Miriam Smith

Personal information
- Full name: Miriam Smith
- National team: United States
- Born: September 25, 1958 (age 67) Mount Holly, New Jersey, U.S.
- Height: 5 ft 7 in (1.70 m)
- Weight: 130 lb (59 kg)

Sport
- Sport: Swimming
- Strokes: Backstroke
- Club: Tacoma Swim Club
- College team: University of Southern California
- Coach: Tacoma Swim Club (Dick Hannula) USC (Peter Dalland)

= Miriam Smith (swimmer) =

American former competition swimmer (born 1958)

Miriam Smith (born September 25, 1958) is an American former competition swimmer who represented the United States at the 1976 Summer Olympics in Montreal, Quebec. Smith swam in the preliminary heats of the women's 200-meter backstroke event, and recorded a time of 2:22.05. In the preliminaries, she finished with the 13th fastest time, though in the competitive world of Olympic competition, her time was only 7 seconds behind the finalist who took the bronze medal.

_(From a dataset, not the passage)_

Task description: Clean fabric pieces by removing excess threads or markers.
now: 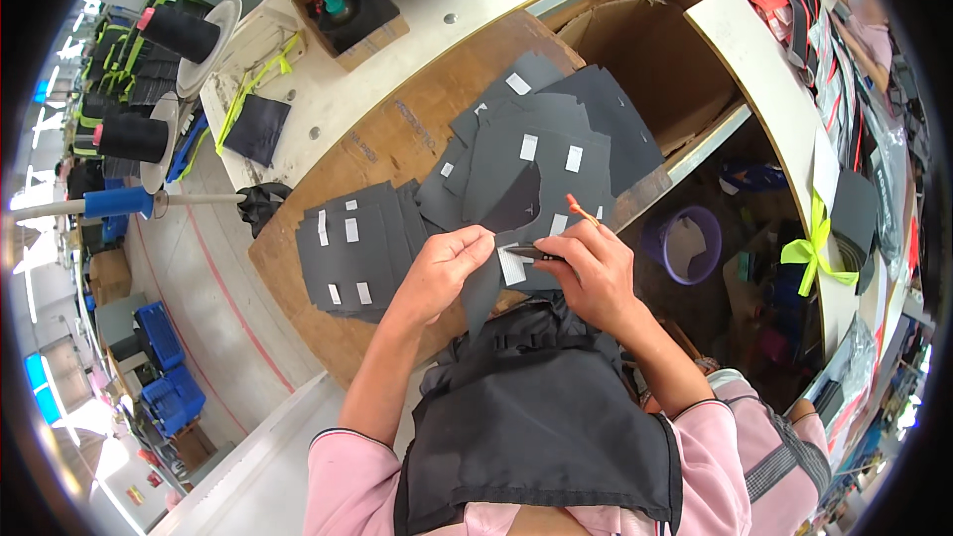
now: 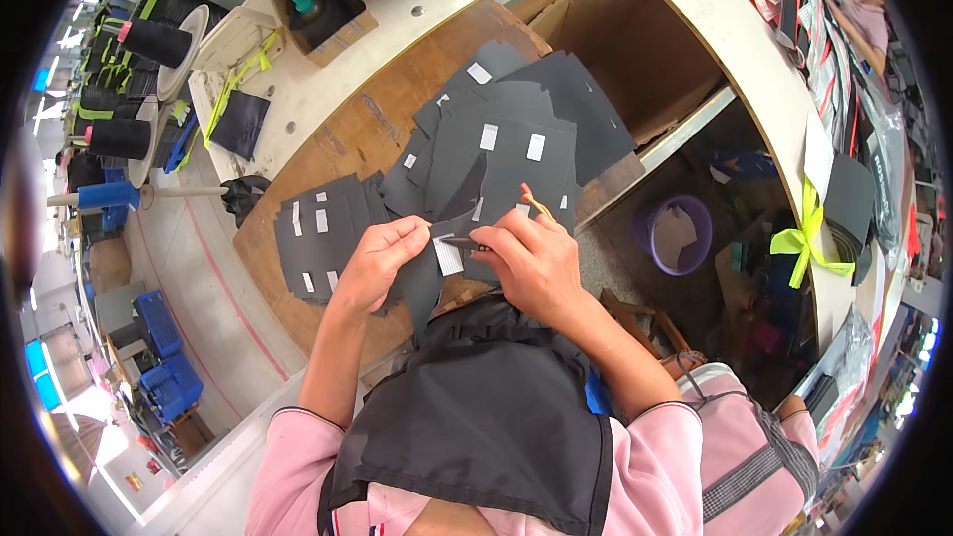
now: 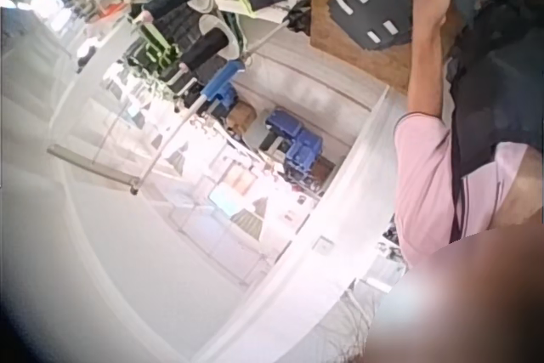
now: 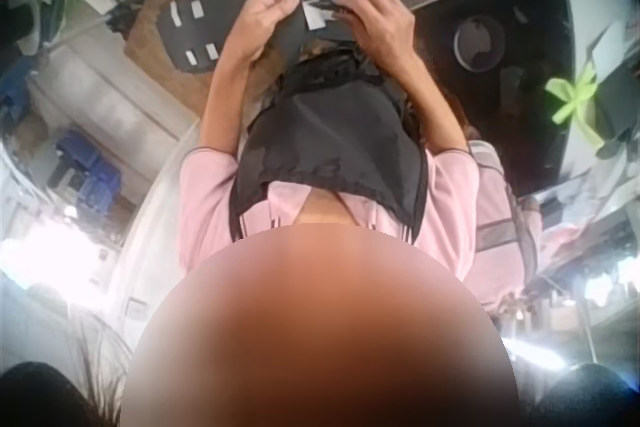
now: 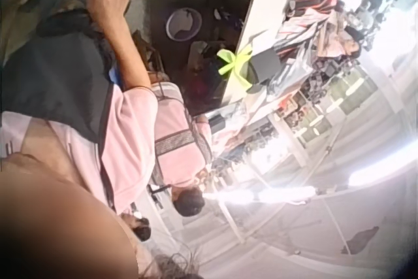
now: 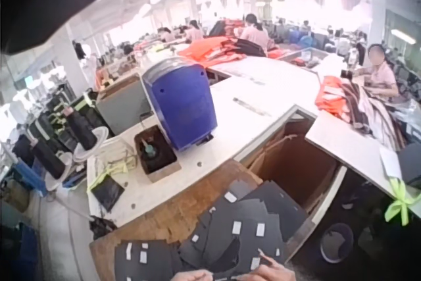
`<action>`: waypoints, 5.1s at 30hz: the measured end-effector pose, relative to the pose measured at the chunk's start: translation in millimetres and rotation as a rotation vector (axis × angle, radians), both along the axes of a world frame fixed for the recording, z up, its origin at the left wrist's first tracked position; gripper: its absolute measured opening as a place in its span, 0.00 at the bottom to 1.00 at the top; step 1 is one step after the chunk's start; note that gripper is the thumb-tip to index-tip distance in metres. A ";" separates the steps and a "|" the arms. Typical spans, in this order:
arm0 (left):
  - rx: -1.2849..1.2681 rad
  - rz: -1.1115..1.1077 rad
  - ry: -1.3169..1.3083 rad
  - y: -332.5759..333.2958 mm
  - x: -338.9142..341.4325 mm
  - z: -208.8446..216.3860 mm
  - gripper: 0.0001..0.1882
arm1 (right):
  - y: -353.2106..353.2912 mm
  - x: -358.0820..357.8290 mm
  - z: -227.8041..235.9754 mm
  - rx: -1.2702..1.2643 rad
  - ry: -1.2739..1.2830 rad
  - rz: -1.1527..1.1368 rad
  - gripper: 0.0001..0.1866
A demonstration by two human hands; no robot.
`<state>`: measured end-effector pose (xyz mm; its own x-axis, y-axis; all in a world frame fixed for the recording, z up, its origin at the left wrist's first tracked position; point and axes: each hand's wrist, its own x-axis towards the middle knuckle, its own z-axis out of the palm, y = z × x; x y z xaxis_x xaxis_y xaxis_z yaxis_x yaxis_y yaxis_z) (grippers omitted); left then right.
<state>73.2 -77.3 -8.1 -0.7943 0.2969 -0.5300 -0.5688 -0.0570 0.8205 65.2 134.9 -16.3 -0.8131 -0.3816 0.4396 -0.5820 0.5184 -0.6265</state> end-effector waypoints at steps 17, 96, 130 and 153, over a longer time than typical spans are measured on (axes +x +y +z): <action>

== Early swimming and education ==
She swam with the Tacoma Swim Club and Wilson High School where she was managed by Hall of Fame Head Coach Dick Hannula. While swimming for the Tacoma Swim Club at the PNA Junior Olympics in July of 1974, she swam a 1:12.6 for the 100-meter butterfly, demonstrating her varied stroke skills. While still swimming for Tacoma, at the National AAU Championships in Cupertino in August, 1974, she swam a 2:24.8 in the Women's 200-meter backstroke, receiving national attention in the swim community. She swam with the Tacoma Club from around 1972-1980, continuing into her Olympic and collegiate career. During her High School years, Miriam was an All-American in the 100 backstroke in both 1975 and 1976. At the State Championships, she was a Washington state champion four consecutive years in the 100 backstroke and was a finalist on the national level during high school from 1973-76 in her signature strokes, the 100 and 200 backstroke.

== Swimming for USC ==
Graduating in 1980, she was an outstanding swimmer with the University of Southern California, where she was studied Detal Hygiene and was coached by International Swimming Hall of Fame Coach Peter Daland. During her swimming years at the college, she was an All-American three times, earning the honor in 1977, 1978 and 1980. She earned 1977 AIAW championship honors in the 100 backstroke, and also competed in the 200 backstroke and 200 medley relay to earn her status as an All-American.

In 1977, she swam with the US National Team at a meet in Leningrad. From 1974-77, she was a finalist at US Nationals in the 100 and 200 backstroke events. She became a member of the Pacific Northwest Swimming Hall of Fame in 2005.

After College, she married and became Miriam Greenwood, had three daughters and a son, who all did some swimming, settling near Clovis, California, outside Fresno. Several of her children swam and attended Buchanan High School in Clovis.